# Exploring deep sea acoustic events
## Whale song detector: pre-process target and background audio

### Feb 2020 PDSG Applied Data Science Meetup series<br>John Burt

### Session details

For February’s four session meetup series we’ll be working with long term hydrophone recordings from University of Hawaii's Aloha Cabled Observatory (ACO - http://aco-ssds.soest.hawaii.edu), located at a depth of 4728m off Oahu. The recordings span a year and contain many acoustic events: wave movements, the sound of rain, ship noise, possible bomb noises, geologic activity and whale calls and songs. There is a wide range of project topics to explore: identifying and counting acoustic events such as whale calls, measuring daily or seasonal noise trends, measuring wave hydrodynamics, etc.

### This notebook:

For model training and testing, I overlay whale song note example clips with recording background noise. In this notebook, I clean and prepare the training target sounds (whale song notes), and background sound, then save them in HDF5 files for quick loading during training runs.

Packages required:
- librosa


In [11]:
# remove warnings
import warnings
warnings.filterwarnings('ignore')
# ---

%matplotlib inline
from matplotlib import pyplot as plt
import matplotlib
matplotlib.style.use('ggplot')

import pandas as pd
pd.options.display.max_columns = 100

import numpy as np

import librosa
import librosa.display

import soundfile as sf



## Read soundfile paths

I'll combine waveform data from two sources: 
- background noise from the hydrophone recording, with no whalesong
- clips of humpback whale song notes


In [12]:
import os
import fnmatch

def get_pathlist(rootdir, exts):
    # search through root folder for files w/ exts
    paths = []
    for ext in exts:
        for root, dirnames, filenames in os.walk(rootdir):
            for filename in fnmatch.filter(filenames, ext):
                paths.append(os.path.join(root, filename).replace('\\','/'))
    return paths

                

## create or read the intermediate target / background wave files

I create a set of intermediate wave files, all with the selected sample rate and any other desired pre-processing. When I train and test the model, I will read these and merge them randomly to create the train/test samples. I also re-name the target file IDs for clarity.

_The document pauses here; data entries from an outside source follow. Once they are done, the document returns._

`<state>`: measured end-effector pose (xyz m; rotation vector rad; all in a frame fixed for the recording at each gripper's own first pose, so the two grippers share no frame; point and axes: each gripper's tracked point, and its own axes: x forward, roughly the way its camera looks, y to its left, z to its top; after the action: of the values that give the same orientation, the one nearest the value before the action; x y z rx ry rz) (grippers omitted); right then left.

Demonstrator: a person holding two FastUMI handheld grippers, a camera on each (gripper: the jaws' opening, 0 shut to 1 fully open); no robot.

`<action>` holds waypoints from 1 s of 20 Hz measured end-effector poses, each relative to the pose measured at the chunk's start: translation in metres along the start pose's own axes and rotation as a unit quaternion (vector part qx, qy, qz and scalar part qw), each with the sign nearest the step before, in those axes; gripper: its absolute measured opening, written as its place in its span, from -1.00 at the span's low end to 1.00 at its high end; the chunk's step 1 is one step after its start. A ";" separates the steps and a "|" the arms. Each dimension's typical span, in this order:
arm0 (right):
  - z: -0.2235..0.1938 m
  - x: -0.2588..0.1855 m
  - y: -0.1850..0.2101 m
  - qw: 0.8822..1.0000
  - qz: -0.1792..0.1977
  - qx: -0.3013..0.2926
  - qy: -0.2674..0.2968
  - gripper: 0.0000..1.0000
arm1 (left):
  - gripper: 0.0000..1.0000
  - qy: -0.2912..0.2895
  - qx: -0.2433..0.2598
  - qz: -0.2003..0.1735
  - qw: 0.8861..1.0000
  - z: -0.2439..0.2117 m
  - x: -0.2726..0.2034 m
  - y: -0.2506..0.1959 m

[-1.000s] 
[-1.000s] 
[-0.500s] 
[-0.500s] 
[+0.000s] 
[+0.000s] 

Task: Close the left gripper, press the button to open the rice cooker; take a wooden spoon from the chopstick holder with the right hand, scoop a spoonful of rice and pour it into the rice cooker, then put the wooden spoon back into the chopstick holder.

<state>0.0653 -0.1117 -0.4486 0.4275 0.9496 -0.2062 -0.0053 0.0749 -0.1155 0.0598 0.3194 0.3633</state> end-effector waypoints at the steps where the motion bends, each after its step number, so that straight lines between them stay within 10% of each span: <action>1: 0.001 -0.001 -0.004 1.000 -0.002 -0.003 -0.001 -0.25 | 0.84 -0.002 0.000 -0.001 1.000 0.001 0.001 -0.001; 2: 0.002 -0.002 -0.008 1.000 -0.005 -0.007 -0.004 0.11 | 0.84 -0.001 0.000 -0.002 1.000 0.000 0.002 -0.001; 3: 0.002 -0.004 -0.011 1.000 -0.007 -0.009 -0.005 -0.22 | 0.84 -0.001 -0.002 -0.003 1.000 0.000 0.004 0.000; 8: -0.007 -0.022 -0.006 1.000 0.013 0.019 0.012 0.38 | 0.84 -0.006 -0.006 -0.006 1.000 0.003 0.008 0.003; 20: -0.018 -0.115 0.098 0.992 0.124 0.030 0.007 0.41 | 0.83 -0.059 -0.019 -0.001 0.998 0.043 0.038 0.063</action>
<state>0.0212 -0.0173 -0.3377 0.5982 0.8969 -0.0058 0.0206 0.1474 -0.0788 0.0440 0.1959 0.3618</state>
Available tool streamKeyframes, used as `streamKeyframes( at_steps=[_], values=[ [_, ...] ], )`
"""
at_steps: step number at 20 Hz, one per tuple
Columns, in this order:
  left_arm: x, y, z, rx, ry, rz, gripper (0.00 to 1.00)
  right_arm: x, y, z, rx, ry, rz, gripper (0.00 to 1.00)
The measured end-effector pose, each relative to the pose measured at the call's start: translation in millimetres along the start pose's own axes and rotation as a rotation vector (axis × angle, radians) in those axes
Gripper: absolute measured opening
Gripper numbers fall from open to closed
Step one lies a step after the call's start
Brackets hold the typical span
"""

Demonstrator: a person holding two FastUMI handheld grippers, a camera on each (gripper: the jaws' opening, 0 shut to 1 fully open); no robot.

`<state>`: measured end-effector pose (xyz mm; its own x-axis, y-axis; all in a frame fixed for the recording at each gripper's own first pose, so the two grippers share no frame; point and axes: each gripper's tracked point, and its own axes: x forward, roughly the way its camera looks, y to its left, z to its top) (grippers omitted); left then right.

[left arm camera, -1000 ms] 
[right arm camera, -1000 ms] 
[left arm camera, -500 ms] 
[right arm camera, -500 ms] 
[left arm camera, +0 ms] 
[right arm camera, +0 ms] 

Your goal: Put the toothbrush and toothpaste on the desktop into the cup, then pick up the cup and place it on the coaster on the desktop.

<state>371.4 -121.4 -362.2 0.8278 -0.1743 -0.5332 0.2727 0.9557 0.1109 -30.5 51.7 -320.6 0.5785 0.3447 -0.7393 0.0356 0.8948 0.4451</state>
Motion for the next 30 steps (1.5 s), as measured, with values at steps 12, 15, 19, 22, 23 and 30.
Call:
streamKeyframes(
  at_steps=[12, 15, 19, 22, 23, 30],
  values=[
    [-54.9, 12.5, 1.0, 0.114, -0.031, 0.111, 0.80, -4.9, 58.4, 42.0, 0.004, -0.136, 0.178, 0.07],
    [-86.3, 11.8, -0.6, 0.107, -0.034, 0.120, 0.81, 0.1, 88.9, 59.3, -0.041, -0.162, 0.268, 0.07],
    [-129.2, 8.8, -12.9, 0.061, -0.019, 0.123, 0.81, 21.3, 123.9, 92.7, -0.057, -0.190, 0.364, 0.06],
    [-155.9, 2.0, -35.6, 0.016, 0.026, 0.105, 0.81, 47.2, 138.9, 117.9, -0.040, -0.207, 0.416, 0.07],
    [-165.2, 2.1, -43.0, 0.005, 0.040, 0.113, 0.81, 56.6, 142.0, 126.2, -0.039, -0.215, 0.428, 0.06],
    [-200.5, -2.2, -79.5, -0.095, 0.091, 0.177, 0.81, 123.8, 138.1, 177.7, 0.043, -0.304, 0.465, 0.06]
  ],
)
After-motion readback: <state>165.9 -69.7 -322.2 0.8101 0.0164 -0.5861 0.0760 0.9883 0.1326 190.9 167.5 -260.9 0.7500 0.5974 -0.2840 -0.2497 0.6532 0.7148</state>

Note: humpback whales produce sounds between about 80 - 4000 Hz, but the sounds with the highest amplitudes most commonly occur at 100-2000 Hz. I've chosen a sample rate of 5000 Hz, which gets most of the whale call but reduces the memory/processing overhead.


In [13]:
%%time

from sklearn.preprocessing import scale, minmax_scale

src_target = './data/model/source/target/'
dest_target = './data/model/preprocess/target/'

src_background = './data/model/source/background/'
dest_background = './data/model/preprocess/background/'

preprocess_waves = True # True = preprocess, False = bypass 

samprate = 5000

if preprocess_waves:
    print('preprocessing target samples...')
    # get paths to target sound clip files
    paths = get_pathlist(src_target, '*.wav')
    for i, path in zip(range(len(paths)), paths):
        y, sr = librosa.load(path, sr=samprate)
        sf.write(dest_target + '%04d,'%(i) + os.path.basename(path).split('.')[0]+'.wav', 
                minmax_scale(y, feature_range=(-1, 1)), sr, subtype='PCM_16')

    print('preprocessing background samples...')
    # get paths to background noise files
    paths = get_pathlist(src_background, '*.wav')
    for i, path in zip(range(len(paths)), paths):
        y, sr = librosa.load(path, sr=samprate)
        sf.write(dest_background + os.path.basename(path).split('.')[0]+'.wav', 
                minmax_scale(y, feature_range=(-1, 1)), sr, subtype='PCM_16')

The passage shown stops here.